Tomatoes are delicious at this time of year, Ms Wnuk says.
"You can make them shine just by themselves."
"Something that I posted last year that was really popular was tomatoes — you can do it with fresh tomatoes or roasted — on a bed of whipped feta and then you can have that with some grilled chicken, some steak or some roast vegetables."
Ms Dodd says we'll continue to see high-quality tomatoes through February, including saucing tomatoes from Victoria.
Grapes, stone fruit and pineapples
February brings fruit that "can be incorporated into dinner", Ms Wnuk says.
For example, a salad of zucchini ribbons, peaches and goat's cheese "looks so beautiful on the plate [and] tastes a little bit more interesting".
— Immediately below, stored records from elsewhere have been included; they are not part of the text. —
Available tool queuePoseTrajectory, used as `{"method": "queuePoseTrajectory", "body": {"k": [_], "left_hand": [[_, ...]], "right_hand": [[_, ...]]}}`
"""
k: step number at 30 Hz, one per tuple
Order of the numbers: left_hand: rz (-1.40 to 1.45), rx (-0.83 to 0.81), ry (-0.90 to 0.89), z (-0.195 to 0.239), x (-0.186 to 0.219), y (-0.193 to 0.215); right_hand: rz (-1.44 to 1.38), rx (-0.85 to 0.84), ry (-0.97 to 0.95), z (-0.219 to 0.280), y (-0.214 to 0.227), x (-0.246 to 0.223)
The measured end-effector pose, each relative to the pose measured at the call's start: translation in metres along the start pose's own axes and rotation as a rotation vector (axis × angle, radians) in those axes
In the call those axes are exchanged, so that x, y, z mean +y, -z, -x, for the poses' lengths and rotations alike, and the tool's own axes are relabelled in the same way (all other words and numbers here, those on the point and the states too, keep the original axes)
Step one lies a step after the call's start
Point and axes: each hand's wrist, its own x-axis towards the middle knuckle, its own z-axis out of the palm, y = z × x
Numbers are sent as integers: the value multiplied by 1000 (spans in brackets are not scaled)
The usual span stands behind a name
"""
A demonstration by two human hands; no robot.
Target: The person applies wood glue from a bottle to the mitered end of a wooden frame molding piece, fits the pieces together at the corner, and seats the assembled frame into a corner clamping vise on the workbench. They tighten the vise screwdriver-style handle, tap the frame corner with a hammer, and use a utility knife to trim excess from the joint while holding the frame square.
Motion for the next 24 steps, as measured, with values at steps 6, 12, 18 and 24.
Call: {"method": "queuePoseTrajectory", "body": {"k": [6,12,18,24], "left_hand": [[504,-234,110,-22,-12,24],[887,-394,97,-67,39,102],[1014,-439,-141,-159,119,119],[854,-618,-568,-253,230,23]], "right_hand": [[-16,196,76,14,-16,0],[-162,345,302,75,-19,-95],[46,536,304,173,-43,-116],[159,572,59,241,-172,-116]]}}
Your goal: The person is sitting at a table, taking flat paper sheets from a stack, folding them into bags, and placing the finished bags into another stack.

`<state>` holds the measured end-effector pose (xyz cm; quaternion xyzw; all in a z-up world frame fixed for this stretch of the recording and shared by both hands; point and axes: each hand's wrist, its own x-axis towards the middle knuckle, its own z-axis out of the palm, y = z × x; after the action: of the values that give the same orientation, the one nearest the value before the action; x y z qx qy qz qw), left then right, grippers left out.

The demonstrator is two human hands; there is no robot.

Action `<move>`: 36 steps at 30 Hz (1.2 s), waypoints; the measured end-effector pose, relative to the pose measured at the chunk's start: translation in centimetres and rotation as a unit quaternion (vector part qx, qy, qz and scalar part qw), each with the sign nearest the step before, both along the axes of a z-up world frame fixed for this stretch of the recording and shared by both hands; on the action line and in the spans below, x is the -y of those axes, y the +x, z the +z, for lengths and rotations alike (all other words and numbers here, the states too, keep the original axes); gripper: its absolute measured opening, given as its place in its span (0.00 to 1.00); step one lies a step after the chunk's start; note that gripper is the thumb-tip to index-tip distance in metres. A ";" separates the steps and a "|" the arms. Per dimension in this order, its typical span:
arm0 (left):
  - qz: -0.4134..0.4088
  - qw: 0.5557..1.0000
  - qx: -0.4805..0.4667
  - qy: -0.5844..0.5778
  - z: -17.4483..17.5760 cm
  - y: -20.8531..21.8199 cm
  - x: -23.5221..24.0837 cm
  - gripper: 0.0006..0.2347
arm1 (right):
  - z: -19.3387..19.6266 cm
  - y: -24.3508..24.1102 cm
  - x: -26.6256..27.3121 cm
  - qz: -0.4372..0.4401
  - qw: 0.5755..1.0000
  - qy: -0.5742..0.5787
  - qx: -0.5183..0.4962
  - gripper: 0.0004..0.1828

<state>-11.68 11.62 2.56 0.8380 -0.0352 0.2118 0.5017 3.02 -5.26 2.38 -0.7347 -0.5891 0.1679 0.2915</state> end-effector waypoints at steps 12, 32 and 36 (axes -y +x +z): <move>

Ms Dodd says she still expects to see good quality and well-priced stone fruit — plums, peaches and nectarines — this month.
It's also a good time to enjoy the many varieties of grapes on offer, Ms Dodd says.
"Through February to March is the peak season for grapes and we're seeing some beautiful grapes come to market now."
While they're perfect for snacking as is, Ms Dodd says you can also pop them into salads, freeze them as a cool treat, add them to a charcuterie or cheese board or roast them.
Ms Wnuk also loves cooking peaches and plums into a crumble or grilling nectarines on the barbecue and serving with vanilla yoghurt for dessert.
Where she is, Ms Wnuk says she's lucky to have mangoes, papaya, pineapples and passionfruit at local markets this month.
"I feel like that's all really effortless fruit to eat and serve."
Those fruits also easily lend themselves to pavlova, she says.
It is also the time of year for one of Ms Dodd's personal favourites, figs.
"You can't go past some beautiful figs."
Just add some gorgonzola and honey and serve, she says.